- Task
Which lines run from the start of the data below to the line containing "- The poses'"? Set them down exactly, with none added.

- Recorded data
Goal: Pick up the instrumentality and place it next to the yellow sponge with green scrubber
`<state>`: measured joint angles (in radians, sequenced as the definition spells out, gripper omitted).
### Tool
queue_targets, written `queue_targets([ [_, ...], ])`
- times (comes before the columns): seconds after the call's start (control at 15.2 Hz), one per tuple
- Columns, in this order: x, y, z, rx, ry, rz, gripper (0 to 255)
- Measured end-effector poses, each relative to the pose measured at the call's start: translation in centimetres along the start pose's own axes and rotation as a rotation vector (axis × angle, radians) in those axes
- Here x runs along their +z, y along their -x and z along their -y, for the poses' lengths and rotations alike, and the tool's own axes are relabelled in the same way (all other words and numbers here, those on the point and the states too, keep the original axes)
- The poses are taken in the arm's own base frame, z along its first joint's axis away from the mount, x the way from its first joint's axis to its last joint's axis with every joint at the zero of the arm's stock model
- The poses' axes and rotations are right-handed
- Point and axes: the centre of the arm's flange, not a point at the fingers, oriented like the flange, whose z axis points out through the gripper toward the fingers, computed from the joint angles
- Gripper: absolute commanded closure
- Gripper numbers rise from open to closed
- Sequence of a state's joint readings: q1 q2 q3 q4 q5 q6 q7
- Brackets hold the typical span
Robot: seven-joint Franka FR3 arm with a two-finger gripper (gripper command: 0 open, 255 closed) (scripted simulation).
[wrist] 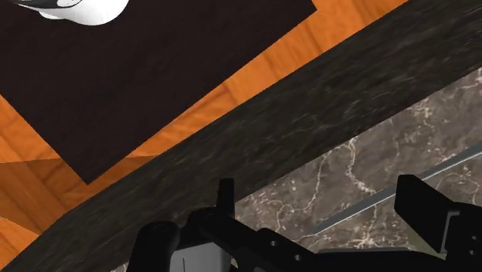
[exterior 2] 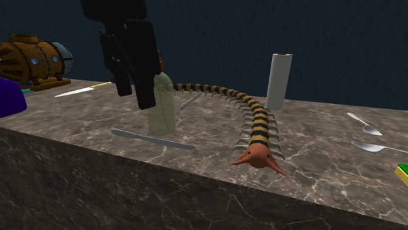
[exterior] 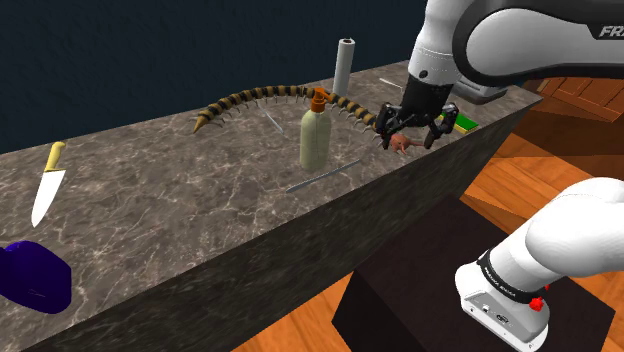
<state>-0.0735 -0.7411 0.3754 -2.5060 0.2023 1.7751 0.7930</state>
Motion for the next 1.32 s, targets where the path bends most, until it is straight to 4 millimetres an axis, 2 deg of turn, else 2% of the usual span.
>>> queue_targets([
  [0.26,2.2,1.0,4.1,0.219,-0.005,-0.003,0],
  [0.46,4.3,1.1,7.6,0.383,-0.010,-0.005,0],
  [0.79,7.5,0.0,13.0,0.655,-0.017,-0.009,0],
  [0.99,9.8,-1.2,16.2,0.815,-0.020,-0.010,0],
  [1.12,10.7,-3.0,18.3,0.923,-0.024,-0.007,0],
  [1.19,11.2,-3.6,19.1,0.967,-0.027,-0.007,0],
  [1.32,12.0,-3.8,19.5,1.005,-0.030,-0.008,0],
])
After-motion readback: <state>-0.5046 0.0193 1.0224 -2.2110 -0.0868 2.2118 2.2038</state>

- Completed exercise
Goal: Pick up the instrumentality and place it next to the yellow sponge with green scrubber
`<state>`: measured joint angles (in radians, sequenced as the definition spells out, gripper omitted).
### Tool
queue_targets, written `queue_targets([ [_, ...], ])`
- times (comes before the columns): seconds after the call's start (control at 15.2 Hz), one per tuple
- Columns, in this order: x, y, z, rx, ry, rz, gripper (0 to 255)
- Measured end-effector poses, each relative to the pose measured at the call's start: translation in centimetres along the start pose's own axes and rotation as a rotation vector (axis × angle, radians) in those axes
- Here x runs along their +z, y along their -x and z along their -y, for the poses' lengths and rotations alike, and the tool's own axes are relabelled in the same way (all other words and numbers here, those on the point and the states too, keep the original axes)
- The poses are taken in the arm's own base frame, z along its first joint's axis away from the mount, x the way from its first joint's axis to its last joint's axis with every joint at the zero of the arm's stock model
- The poses' axes and rotations are right-handed

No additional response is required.